Fig. 3: METTL16 silencing affects crucial pathways involved in AML survival and perturbs the m⁶A epitranscriptome of leukemic cells.

A Pie chart showing the percentage of upregulated and downregulated genes following METTL16 suppression compared to SCR in K562 cells (Log2FC > 1; P < 0.05). RNA-seq was carried out after 4 days of puromycin selection. B GSEA showing the top differential hallmark gene sets (P < 0.05) associated with shMETTL16 and SCR cells (NES indicates the normalized enrichment score).

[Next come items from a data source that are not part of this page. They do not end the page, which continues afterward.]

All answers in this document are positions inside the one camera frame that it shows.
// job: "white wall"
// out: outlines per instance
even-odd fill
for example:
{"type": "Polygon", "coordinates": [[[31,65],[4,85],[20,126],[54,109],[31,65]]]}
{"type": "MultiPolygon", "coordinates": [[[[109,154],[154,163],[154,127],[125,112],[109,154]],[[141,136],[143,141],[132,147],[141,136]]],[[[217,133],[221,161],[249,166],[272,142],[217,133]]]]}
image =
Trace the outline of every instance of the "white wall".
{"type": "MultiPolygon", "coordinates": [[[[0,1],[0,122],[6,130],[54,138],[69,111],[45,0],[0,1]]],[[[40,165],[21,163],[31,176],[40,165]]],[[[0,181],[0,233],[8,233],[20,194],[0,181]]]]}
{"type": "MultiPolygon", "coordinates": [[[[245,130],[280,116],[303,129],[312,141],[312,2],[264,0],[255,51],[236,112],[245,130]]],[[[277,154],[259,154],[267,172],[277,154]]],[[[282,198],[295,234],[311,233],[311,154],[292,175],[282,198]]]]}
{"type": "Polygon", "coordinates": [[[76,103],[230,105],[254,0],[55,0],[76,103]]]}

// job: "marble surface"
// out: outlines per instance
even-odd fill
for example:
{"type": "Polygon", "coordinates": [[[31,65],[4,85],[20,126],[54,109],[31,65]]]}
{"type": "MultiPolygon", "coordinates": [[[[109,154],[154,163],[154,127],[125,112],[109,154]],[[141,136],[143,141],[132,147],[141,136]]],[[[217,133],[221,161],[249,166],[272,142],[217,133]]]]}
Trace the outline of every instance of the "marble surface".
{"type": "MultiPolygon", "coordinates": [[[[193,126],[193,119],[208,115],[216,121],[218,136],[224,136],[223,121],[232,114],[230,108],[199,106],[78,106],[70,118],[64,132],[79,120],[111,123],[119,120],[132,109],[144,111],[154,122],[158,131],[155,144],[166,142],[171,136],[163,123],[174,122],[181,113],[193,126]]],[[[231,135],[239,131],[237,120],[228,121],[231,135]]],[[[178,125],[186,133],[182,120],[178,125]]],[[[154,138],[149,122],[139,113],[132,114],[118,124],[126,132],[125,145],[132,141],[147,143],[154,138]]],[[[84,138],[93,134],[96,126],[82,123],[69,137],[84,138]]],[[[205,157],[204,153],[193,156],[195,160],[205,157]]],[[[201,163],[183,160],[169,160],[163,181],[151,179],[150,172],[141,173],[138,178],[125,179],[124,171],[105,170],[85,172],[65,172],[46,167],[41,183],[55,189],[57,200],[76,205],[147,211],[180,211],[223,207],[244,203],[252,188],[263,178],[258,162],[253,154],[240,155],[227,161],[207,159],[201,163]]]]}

C GSEA analysis showing the “MYC targets” and “apoptosis” hallmark gene sets in (1) shMETTL16- (P < 0.01 and FDR < 0.01) and (2) SCR- transduced K562 cells (P < 0.01 and FDR < 0.01). D Scatter plot depicting the log2 fold changes methylation gene sites in SCR (x-axis) versus shMETTL16 (y-axis). Methylation in 5′ UTR of MXD4 and exon 6 of MXD1 have been highlighted. E Integrative Genomics Viewer (IGV) visualization of m⁶A peak at the 5’UTR region of MXD4 in SCR and shMETTL16 samples (P < 0.01). F GO analysis of hypomethylated and upregulated genes following METTL16 depletion. Significant enrichment was defined using an unadjusted p value.